→ **Task to complete**
Return each line of the records holding the string "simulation".

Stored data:
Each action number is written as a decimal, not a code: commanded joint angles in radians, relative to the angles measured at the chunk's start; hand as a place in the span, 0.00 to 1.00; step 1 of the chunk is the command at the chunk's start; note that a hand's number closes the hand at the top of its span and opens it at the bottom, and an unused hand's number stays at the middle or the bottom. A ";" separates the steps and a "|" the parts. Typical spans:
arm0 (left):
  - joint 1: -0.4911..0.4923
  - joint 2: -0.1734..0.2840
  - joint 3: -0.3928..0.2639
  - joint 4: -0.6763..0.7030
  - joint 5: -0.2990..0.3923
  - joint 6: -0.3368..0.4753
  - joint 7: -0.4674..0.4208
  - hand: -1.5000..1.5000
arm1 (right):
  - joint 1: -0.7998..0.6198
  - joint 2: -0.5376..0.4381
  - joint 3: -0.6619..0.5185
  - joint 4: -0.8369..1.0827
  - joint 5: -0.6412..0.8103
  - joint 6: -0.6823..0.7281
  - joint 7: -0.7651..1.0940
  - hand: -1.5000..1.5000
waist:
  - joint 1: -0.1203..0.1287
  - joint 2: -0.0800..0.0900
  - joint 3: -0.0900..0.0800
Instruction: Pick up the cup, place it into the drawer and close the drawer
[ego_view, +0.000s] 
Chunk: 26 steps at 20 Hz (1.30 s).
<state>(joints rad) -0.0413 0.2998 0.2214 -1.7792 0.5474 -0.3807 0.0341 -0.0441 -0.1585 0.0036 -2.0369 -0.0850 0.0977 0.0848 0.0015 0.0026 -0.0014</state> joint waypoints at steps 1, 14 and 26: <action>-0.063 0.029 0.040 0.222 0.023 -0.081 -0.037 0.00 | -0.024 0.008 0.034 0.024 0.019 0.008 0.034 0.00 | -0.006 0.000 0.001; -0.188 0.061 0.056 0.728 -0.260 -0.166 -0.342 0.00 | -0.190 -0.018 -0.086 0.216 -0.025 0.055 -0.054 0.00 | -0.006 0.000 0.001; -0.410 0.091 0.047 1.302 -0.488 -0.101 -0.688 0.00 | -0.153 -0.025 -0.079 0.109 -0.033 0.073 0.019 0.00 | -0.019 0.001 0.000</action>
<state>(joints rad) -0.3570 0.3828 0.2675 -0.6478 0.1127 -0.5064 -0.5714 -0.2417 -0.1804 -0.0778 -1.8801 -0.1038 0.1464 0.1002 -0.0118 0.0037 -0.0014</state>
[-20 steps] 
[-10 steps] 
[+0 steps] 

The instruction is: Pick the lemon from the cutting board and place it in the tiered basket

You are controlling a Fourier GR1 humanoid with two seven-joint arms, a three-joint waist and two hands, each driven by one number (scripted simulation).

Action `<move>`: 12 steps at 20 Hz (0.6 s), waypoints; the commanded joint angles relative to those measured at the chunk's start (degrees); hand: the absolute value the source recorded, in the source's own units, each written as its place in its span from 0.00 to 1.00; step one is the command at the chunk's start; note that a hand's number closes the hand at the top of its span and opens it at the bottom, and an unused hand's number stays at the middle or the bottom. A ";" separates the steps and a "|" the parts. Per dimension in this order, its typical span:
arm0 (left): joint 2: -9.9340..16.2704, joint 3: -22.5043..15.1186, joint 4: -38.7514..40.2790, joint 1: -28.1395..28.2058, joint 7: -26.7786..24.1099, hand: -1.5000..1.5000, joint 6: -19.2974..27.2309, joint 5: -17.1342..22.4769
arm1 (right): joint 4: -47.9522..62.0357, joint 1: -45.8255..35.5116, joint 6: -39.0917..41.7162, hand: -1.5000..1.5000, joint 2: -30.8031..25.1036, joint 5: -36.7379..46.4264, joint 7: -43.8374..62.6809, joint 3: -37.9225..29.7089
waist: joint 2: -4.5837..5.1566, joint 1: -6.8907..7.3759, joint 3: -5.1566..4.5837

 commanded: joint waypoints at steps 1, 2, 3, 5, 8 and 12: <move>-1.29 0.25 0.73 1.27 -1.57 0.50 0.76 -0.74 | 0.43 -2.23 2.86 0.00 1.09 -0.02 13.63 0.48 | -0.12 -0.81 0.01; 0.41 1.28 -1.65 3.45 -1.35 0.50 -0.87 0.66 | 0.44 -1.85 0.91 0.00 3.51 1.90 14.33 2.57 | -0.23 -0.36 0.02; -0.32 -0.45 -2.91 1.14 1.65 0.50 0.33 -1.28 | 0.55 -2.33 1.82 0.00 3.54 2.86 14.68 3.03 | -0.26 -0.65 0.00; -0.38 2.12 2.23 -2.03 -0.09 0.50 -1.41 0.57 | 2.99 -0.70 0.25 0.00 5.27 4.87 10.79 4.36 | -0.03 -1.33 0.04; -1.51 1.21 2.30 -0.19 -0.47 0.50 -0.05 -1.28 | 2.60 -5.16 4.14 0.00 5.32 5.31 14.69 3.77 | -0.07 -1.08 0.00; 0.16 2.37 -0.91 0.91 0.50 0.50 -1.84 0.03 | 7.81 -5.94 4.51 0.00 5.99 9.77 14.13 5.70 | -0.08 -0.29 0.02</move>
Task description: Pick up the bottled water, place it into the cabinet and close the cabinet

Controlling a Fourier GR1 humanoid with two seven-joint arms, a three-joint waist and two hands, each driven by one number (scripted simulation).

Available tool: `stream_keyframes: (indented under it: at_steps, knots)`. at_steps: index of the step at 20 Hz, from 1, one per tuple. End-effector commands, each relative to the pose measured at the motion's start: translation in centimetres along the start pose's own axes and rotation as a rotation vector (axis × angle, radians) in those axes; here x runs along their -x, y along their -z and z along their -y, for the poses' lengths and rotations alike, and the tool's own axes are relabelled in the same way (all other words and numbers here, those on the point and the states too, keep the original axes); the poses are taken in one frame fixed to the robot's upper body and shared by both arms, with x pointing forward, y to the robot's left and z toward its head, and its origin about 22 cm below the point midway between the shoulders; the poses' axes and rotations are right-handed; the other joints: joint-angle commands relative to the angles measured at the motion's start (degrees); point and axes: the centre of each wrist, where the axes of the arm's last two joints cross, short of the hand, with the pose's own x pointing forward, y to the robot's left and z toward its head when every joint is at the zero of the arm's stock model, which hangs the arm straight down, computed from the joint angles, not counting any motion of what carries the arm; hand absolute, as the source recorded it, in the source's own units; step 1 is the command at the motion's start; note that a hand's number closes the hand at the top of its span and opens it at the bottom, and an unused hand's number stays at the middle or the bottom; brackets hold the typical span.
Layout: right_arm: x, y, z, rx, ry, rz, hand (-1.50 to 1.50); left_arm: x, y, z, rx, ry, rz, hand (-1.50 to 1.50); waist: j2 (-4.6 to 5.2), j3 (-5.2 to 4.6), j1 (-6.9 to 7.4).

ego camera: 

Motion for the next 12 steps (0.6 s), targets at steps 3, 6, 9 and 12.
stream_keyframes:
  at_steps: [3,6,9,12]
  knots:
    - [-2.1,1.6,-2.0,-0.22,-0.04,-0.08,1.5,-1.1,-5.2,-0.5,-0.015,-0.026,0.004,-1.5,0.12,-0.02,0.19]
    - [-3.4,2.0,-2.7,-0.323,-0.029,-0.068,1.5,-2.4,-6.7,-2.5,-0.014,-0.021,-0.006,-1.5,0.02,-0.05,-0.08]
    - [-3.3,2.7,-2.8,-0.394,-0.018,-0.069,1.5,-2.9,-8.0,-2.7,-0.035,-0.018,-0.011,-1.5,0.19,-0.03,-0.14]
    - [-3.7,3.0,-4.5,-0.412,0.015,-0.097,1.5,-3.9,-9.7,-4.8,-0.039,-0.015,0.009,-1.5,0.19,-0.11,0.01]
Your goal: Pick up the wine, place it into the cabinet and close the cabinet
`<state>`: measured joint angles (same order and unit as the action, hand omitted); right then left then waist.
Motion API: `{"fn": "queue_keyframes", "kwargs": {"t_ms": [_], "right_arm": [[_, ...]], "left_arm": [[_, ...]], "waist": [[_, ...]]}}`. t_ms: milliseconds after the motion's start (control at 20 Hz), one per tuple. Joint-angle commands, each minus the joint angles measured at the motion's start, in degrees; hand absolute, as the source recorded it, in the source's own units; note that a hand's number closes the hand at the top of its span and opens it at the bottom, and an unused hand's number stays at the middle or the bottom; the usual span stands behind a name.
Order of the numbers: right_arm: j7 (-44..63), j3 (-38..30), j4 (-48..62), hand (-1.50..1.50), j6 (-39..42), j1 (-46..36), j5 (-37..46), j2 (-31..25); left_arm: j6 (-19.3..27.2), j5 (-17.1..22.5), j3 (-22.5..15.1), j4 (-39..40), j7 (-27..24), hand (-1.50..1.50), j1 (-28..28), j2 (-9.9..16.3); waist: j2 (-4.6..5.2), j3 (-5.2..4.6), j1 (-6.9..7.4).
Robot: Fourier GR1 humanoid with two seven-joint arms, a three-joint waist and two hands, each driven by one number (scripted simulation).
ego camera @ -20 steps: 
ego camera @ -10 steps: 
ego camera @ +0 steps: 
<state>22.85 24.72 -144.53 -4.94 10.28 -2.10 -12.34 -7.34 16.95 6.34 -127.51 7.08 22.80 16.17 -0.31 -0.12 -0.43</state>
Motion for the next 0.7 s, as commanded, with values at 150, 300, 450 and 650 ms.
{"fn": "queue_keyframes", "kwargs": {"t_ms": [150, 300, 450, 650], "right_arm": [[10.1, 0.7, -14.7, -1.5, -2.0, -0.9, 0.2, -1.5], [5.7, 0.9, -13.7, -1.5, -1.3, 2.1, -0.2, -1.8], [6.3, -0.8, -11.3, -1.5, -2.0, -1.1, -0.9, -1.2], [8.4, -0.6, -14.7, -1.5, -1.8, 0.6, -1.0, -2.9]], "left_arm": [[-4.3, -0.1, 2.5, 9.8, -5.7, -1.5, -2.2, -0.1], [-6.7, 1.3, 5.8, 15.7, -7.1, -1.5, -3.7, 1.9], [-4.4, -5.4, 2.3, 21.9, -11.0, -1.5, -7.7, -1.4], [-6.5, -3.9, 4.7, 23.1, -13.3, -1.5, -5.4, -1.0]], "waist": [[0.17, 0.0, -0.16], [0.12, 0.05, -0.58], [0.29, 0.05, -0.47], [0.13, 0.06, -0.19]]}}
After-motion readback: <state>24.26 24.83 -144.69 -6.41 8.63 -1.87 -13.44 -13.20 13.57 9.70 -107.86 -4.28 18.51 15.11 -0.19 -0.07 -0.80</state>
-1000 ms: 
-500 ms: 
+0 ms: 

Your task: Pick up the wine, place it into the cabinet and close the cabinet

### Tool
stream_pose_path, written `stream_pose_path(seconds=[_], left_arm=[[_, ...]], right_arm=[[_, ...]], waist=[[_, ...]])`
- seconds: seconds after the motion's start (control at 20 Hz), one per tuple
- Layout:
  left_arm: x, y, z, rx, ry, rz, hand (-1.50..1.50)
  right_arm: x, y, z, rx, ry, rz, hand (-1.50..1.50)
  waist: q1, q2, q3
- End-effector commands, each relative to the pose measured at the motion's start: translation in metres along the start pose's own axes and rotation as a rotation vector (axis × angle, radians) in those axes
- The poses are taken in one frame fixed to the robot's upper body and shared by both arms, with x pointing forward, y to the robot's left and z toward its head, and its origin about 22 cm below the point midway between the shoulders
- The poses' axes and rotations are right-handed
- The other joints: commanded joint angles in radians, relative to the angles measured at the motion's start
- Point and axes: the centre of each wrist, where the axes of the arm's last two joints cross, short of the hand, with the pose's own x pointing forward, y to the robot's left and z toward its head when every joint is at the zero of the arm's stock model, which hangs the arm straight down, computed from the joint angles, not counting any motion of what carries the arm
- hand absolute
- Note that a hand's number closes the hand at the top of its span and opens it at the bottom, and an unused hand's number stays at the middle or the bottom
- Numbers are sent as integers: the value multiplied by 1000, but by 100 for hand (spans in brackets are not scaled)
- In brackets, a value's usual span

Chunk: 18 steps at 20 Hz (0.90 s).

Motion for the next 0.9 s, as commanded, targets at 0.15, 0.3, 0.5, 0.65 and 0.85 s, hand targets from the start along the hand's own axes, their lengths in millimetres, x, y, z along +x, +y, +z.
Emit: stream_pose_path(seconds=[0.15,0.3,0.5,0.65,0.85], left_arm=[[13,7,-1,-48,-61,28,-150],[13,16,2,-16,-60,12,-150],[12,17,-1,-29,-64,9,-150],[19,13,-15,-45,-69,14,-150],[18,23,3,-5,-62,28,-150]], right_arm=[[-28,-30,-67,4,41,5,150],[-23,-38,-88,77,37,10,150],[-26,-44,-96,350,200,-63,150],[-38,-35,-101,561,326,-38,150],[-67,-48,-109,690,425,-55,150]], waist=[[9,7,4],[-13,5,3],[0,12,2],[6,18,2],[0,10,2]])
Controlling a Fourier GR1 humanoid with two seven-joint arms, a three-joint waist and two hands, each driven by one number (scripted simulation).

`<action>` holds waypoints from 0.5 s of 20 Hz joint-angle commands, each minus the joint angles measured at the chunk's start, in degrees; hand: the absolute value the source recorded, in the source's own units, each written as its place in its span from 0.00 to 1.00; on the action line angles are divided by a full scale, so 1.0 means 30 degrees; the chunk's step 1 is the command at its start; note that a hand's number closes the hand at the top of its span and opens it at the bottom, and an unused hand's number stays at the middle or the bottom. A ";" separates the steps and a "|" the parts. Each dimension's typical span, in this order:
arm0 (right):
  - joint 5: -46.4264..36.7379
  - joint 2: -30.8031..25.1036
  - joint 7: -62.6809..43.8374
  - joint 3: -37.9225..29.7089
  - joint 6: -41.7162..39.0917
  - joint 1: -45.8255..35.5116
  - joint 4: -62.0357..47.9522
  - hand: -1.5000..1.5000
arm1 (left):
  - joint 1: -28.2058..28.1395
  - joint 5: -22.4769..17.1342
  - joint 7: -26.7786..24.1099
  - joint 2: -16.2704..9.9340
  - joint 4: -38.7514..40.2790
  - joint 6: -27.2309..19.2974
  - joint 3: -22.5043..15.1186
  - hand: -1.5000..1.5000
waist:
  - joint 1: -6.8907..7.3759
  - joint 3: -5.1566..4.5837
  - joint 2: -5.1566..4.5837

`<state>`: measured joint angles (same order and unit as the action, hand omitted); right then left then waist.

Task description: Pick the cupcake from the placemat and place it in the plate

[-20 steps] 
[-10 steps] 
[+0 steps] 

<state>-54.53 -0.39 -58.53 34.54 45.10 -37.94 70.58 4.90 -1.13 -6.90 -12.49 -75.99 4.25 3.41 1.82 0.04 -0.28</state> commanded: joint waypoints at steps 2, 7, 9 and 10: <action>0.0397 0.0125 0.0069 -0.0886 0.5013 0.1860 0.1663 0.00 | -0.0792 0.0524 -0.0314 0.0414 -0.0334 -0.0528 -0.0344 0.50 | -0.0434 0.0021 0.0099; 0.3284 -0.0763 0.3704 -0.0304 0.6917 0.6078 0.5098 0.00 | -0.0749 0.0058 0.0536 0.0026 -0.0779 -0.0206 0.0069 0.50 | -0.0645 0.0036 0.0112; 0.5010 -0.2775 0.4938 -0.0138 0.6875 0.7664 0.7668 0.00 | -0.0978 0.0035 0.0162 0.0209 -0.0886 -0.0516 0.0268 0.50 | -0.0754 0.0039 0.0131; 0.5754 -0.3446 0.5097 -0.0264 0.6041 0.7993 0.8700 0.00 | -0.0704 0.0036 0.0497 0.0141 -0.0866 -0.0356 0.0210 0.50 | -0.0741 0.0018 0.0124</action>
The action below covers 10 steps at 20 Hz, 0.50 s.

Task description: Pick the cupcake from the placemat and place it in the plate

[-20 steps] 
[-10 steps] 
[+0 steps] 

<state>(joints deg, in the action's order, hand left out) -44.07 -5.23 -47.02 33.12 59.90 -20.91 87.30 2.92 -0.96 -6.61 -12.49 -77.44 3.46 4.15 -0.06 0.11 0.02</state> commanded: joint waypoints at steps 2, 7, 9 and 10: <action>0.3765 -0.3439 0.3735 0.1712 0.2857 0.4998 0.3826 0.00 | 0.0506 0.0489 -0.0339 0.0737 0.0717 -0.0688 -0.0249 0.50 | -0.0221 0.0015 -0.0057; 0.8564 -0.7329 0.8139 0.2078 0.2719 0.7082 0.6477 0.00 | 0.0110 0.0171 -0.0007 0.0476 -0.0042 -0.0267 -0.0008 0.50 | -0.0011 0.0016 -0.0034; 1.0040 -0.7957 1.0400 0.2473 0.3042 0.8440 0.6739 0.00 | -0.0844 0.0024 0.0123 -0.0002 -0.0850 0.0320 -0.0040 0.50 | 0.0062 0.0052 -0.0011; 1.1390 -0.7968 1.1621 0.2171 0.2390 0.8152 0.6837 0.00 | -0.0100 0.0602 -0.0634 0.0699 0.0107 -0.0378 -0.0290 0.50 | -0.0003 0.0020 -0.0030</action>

→ **Reply**
You are controlling a Fourier GR1 humanoid with two seven-joint arms, a three-joint waist and two hands, each driven by one number (scripted simulation).
Controlling a Fourier GR1 humanoid with two seven-joint arms, a three-joint waist and two hands, each driven by one number (scripted simulation).
Robot: Fourier GR1 humanoid with two seven-joint arms, a three-joint waist and two hands, each driven by one number (scripted simulation).
Controlling a Fourier GR1 humanoid with two seven-joint arms, a three-joint waist and two hands, each driven by one number (scripted simulation).

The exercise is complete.